Content starts

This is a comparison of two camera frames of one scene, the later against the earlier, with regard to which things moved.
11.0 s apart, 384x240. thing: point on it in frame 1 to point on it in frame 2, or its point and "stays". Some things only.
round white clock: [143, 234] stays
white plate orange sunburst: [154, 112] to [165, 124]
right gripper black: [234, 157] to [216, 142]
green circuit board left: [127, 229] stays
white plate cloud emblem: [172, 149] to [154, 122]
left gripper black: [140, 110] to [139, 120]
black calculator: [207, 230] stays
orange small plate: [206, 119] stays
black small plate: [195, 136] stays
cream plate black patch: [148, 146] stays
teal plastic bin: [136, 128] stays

Content ends

• **Assigned task**: Restate the data word for word. Begin at its first line, end at the line that contains "green circuit board left: [127, 229] stays", and include both.

• **Finished task**:
This is a comparison of two camera frames of one scene, the later against the earlier, with regard to which things moved.
11.0 s apart, 384x240. thing: point on it in frame 1 to point on it in frame 2, or its point and "stays". Some things only.
round white clock: [143, 234] stays
white plate orange sunburst: [154, 112] to [165, 124]
right gripper black: [234, 157] to [216, 142]
green circuit board left: [127, 229] stays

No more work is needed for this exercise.